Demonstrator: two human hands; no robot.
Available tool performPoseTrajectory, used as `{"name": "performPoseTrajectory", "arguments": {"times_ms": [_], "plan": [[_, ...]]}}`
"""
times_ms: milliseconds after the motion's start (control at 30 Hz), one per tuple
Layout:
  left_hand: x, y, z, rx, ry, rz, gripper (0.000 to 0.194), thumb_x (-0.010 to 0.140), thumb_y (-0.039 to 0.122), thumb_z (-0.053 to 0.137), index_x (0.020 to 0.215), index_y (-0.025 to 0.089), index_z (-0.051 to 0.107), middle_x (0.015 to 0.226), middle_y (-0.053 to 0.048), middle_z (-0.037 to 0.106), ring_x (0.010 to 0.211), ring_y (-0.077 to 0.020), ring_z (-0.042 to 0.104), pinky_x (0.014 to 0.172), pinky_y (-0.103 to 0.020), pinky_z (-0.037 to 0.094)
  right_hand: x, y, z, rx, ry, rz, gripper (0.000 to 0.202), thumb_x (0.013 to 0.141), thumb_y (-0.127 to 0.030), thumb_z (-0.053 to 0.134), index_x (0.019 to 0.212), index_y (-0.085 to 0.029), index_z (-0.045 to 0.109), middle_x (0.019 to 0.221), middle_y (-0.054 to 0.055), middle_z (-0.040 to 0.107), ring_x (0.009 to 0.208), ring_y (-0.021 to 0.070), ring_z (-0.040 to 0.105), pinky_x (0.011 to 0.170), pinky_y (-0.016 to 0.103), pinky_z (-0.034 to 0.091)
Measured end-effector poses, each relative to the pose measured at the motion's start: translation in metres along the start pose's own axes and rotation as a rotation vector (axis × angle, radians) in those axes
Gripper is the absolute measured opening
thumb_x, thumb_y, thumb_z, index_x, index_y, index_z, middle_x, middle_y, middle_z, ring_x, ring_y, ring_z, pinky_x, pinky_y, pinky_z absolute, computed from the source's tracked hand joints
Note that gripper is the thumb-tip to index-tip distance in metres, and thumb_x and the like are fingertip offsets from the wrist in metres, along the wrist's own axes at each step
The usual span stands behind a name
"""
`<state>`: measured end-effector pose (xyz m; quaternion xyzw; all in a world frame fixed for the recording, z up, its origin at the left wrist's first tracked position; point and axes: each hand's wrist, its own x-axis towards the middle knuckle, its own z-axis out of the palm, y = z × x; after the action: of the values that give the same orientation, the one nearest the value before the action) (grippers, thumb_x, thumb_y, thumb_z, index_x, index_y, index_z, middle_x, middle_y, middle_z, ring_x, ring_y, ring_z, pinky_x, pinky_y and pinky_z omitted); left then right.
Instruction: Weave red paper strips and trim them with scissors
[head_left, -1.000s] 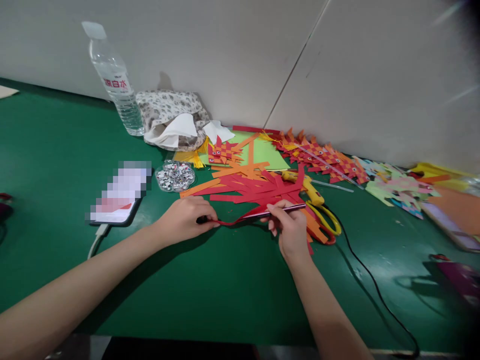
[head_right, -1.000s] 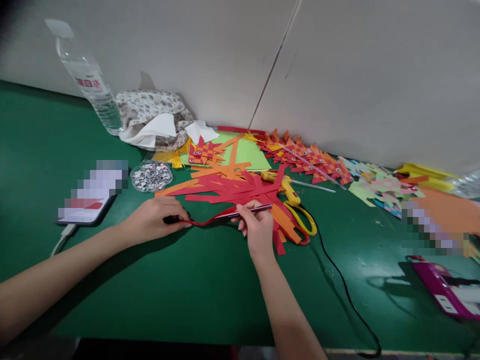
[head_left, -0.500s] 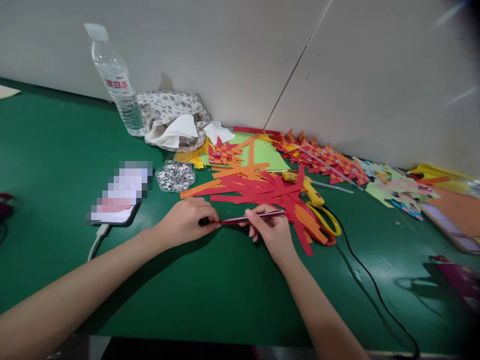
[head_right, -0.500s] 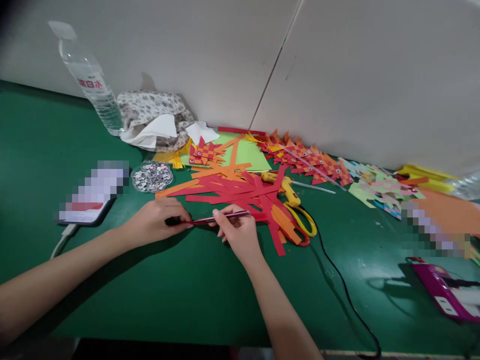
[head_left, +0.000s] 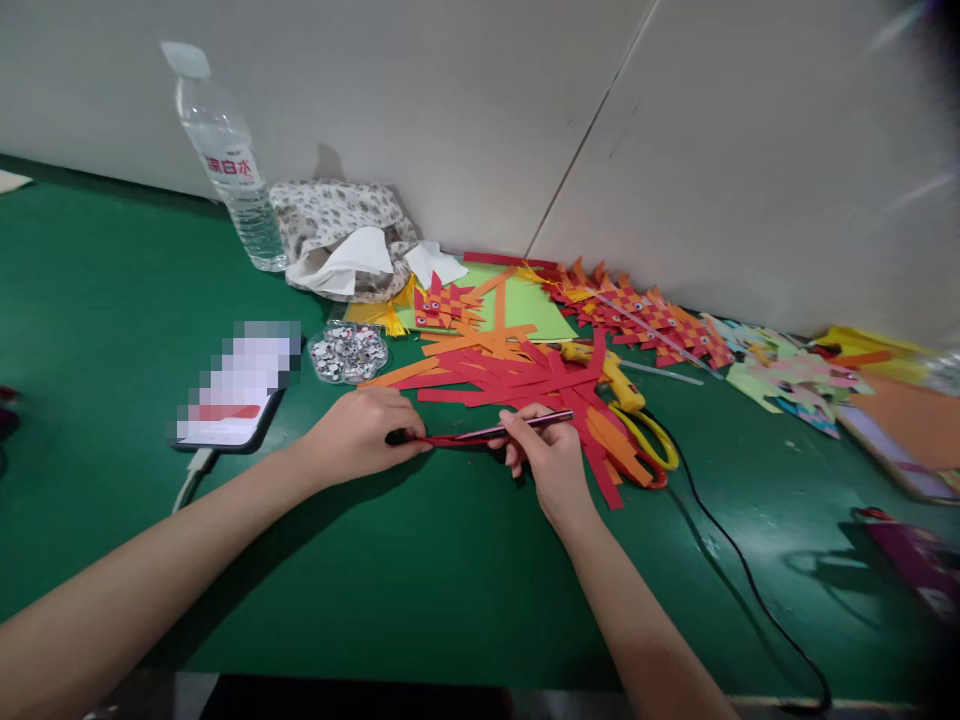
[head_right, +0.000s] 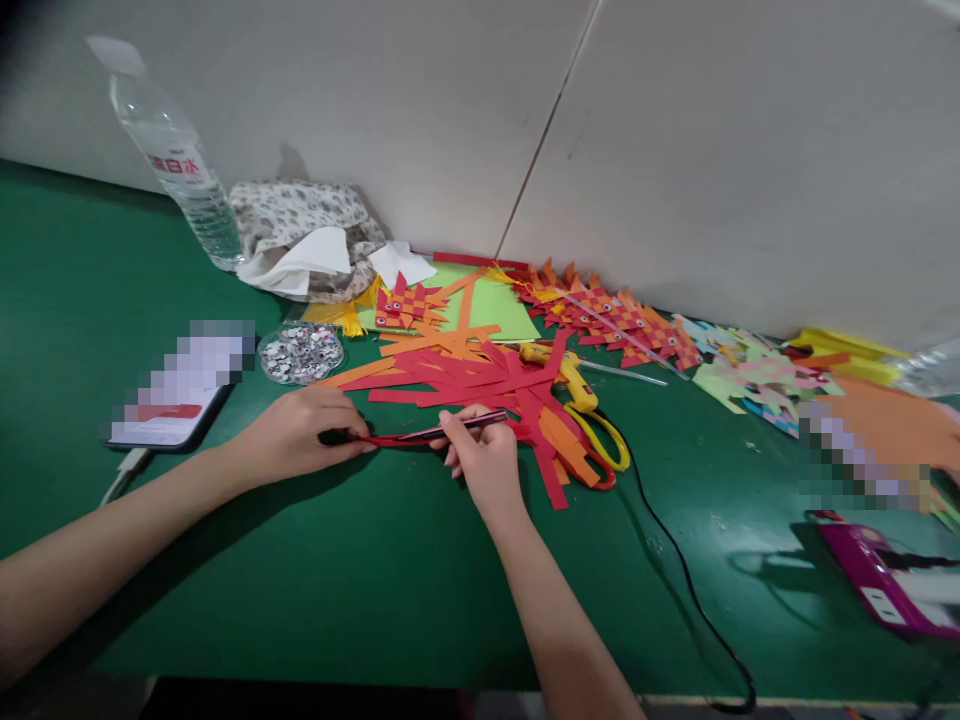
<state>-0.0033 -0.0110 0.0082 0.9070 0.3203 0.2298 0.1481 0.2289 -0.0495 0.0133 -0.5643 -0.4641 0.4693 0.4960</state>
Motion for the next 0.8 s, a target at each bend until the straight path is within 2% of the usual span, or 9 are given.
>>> {"name": "performPoseTrajectory", "arguments": {"times_ms": [400,800], "plan": [[0.001,0.003,0.004,-0.041,0.034,0.011,0.014,0.084,0.027,0.062,0.075,0.018,0.069,0.073,-0.002,0.069,0.069,-0.0143,0.062,0.063,-0.025,0.045,-0.005,-0.002,0.014,-0.046,-0.159,0.003,0.030,0.075,-0.046,0.068,0.071,-0.018,0.057,0.066,0.004,0.072,0.037,0.0067,0.048,0.032,0.017,0.038],[0.001,0.002,0.004,-0.028,0.031,0.017,0.015,0.084,0.028,0.063,0.075,0.018,0.070,0.071,-0.002,0.068,0.068,-0.0138,0.062,0.062,-0.025,0.045,-0.005,0.000,0.013,-0.058,-0.143,0.001,0.031,0.076,-0.046,0.067,0.071,-0.017,0.056,0.065,0.005,0.071,0.038,0.0068,0.047,0.033,0.016,0.037]]}}
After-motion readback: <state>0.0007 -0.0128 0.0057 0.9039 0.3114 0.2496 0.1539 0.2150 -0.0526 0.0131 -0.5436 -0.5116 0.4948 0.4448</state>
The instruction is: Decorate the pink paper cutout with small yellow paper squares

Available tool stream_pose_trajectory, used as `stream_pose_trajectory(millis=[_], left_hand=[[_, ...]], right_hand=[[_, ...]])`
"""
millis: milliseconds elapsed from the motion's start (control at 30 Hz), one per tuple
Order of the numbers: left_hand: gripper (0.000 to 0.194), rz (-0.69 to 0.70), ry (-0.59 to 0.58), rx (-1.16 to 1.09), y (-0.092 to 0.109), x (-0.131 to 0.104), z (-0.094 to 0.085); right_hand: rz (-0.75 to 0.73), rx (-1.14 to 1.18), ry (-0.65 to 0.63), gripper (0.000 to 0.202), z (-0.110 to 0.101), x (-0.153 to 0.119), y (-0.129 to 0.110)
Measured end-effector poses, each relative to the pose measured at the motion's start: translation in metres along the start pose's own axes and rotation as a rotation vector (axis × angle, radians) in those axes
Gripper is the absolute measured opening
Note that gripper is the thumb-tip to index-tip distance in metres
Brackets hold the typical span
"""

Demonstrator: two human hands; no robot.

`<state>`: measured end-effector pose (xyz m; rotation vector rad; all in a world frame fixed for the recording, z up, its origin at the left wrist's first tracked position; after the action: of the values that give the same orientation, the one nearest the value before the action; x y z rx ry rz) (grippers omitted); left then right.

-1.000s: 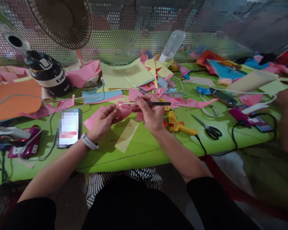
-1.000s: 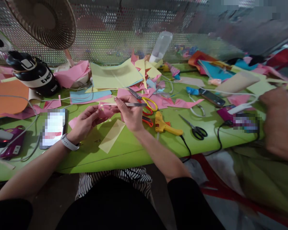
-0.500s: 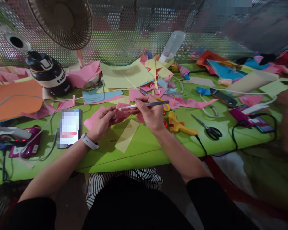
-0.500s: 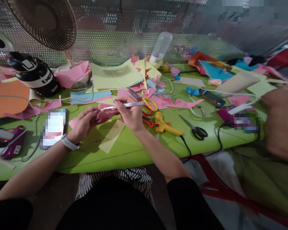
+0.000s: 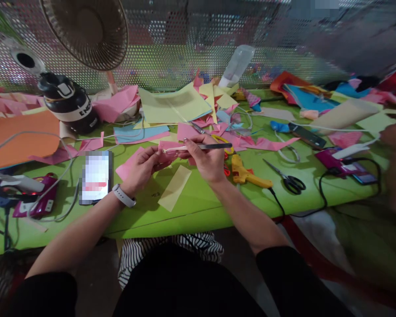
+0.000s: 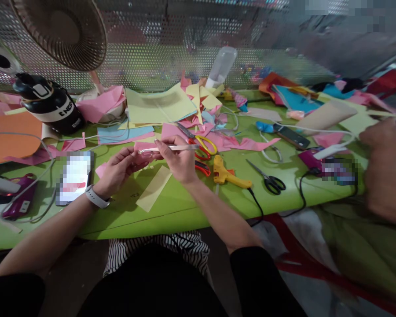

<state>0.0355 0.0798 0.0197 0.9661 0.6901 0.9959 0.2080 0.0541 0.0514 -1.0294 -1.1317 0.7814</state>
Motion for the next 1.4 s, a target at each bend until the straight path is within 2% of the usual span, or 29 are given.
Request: stream_pose_trajectory(millis=[133,433,867,1100,1400], left_hand=[[0.019,0.011,0.024,0.021,-0.0001,-0.0002,-0.0001],[0.019,0.020,-0.008,0.014,0.0010,-0.0017,0.0025],[0.024,0.023,-0.037,0.102,0.0018,-0.0022,0.0033],[0.023,0.049,-0.034,0.126,0.0005,-0.0017,0.0012],[0.023,0.038,-0.062,0.113,0.0019,-0.0026,0.0032]], right_hand=[[0.037,-0.017,0.030,0.036,0.0004,-0.0017,-0.0009],[0.005,0.035,0.069,0.035,0.0003,0.0004,0.0020],[-0.018,0.044,0.041,0.027,-0.0011,-0.0024,-0.0003],[0.045,0.018,0.087,0.030,-0.0018,-0.0017,-0.0004],[0.023,0.019,0.054,0.031,-0.0023,-0.0023,0.0011]])
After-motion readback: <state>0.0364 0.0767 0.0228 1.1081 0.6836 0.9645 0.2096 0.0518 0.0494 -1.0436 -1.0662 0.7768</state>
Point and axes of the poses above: each hand's wrist, its own x-axis towards the middle knuckle, its own z-axis out of the palm, y = z × x, the point moved 4 cm from there along x, towards the middle knuckle, and after that the axes turned 2 degrees about y, right-handed, at the moved point
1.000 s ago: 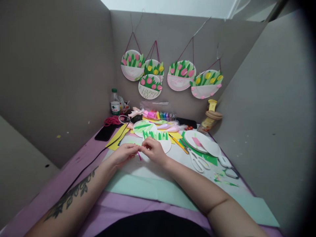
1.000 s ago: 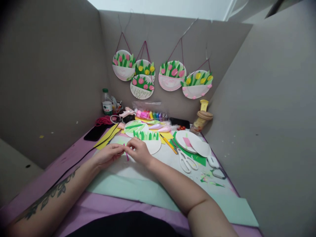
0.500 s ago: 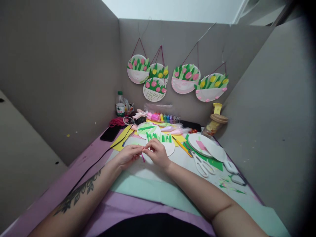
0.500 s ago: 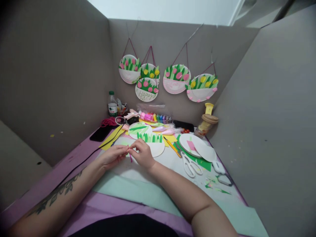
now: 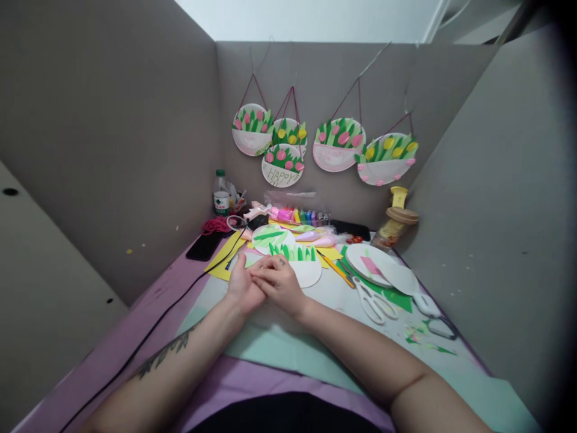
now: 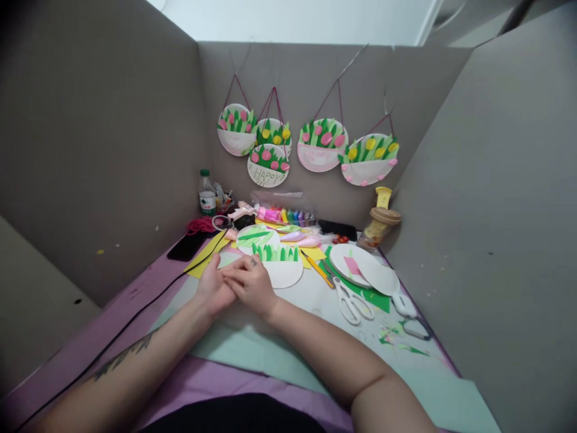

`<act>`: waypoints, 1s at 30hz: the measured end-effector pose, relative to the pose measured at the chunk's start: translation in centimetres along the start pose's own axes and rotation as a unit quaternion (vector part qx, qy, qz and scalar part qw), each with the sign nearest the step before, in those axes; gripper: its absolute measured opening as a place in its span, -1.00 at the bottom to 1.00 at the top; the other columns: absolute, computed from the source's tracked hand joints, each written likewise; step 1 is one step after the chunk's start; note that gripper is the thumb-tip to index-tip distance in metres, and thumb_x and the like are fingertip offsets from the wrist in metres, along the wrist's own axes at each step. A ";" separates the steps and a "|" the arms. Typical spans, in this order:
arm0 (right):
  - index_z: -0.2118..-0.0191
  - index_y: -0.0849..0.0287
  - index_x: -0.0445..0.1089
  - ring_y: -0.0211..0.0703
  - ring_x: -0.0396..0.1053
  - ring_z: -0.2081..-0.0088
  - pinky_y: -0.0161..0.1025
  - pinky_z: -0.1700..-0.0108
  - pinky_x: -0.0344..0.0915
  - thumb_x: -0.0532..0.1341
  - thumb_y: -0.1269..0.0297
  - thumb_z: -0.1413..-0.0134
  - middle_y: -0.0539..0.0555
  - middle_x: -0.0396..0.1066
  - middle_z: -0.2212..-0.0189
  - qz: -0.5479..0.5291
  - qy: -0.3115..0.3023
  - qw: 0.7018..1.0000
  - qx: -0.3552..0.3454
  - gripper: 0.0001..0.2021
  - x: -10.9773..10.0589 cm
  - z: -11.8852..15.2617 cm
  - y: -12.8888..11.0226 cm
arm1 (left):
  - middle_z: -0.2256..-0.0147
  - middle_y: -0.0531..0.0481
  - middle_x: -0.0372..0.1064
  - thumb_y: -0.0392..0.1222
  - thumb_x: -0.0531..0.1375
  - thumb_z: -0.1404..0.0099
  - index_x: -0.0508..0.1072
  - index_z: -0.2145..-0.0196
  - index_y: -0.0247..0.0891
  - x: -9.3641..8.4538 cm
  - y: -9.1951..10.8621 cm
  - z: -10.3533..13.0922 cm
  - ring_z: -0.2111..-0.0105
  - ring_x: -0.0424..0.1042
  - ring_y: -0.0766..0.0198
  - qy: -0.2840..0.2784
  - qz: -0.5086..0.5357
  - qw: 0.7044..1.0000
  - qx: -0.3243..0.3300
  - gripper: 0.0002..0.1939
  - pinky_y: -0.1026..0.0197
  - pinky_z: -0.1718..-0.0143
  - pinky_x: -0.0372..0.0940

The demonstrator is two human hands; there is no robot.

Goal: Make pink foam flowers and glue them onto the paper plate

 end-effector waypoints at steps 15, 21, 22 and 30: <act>0.11 0.11 0.53 -0.07 0.21 0.25 -0.03 0.11 0.24 0.18 0.23 -0.16 0.12 0.34 0.33 0.046 -0.102 0.991 -0.069 -0.75 2.1 0.5 -1.3 | -0.23 -0.27 0.14 0.31 -0.29 -0.33 -0.18 -0.35 -0.22 -0.5 2.6 0.0 -0.12 0.31 -0.03 0.012 0.017 0.997 0.070 -0.21 -0.15 -0.03 0.29; 0.21 0.11 0.56 -0.09 0.22 0.26 -0.05 0.12 0.24 0.16 0.25 -0.15 0.10 0.33 0.37 0.059 -0.074 0.994 -0.059 -0.78 1.5 0.3 -1.1 | -0.21 -0.29 0.17 0.31 -0.26 -0.33 -0.12 -0.34 -0.21 -0.3 1.5 0.1 -0.12 0.31 -0.03 0.002 -0.006 0.999 0.040 -0.22 -0.18 -0.07 0.26; 0.21 0.11 0.56 -0.10 0.21 0.27 -0.04 0.11 0.24 0.17 0.25 -0.15 0.10 0.33 0.38 0.053 -0.083 0.992 -0.079 -0.79 1.6 0.4 -1.5 | -0.21 -0.27 0.18 0.33 -0.27 -0.33 -0.14 -0.35 -0.18 -0.2 1.5 0.1 -0.12 0.31 -0.03 -0.004 -0.006 0.999 0.047 -0.22 -0.19 -0.07 0.25; 0.29 0.12 0.54 -0.11 0.20 0.31 -0.07 0.19 0.24 0.13 0.31 -0.13 0.09 0.33 0.43 0.053 -0.045 0.993 -0.097 -0.79 0.5 0.7 -1.7 | -0.23 -0.30 0.14 0.31 -0.25 -0.33 -0.11 -0.34 -0.25 0.1 1.0 0.3 -0.13 0.30 -0.02 -0.001 0.005 0.999 0.032 -0.21 -0.12 -0.05 0.28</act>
Point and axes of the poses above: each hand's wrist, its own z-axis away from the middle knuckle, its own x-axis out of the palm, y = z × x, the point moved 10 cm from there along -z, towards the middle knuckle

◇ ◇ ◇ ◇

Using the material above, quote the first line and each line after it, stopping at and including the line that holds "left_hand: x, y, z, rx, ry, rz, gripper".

Demonstrator: two human hands; no robot.
Available tool performPoseTrajectory, used as `{"name": "performPoseTrajectory", "arguments": {"times_ms": [_], "plan": [[_, ...]]}}`
"""
times_ms: milliseconds after the motion's start (control at 30 Hz), one per tuple
Layout:
  left_hand: x, y, z, rx, ry, rz, gripper (0.000 to 0.194), thumb_x (-0.010 to 0.140), thumb_y (-0.039 to 0.122), thumb_z (-0.053 to 0.137), index_x (0.020 to 0.215), index_y (-0.025 to 0.089), index_z (-0.051 to 0.107), middle_x (0.015 to 0.226), middle_y (-0.053 to 0.048), middle_z (-0.037 to 0.106), ring_x (0.010 to 0.211), ring_y (-0.077 to 0.020), ring_z (-0.042 to 0.104), pinky_x (0.014 to 0.172), pinky_y (-0.103 to 0.020), pinky_z (-0.037 to 0.094)

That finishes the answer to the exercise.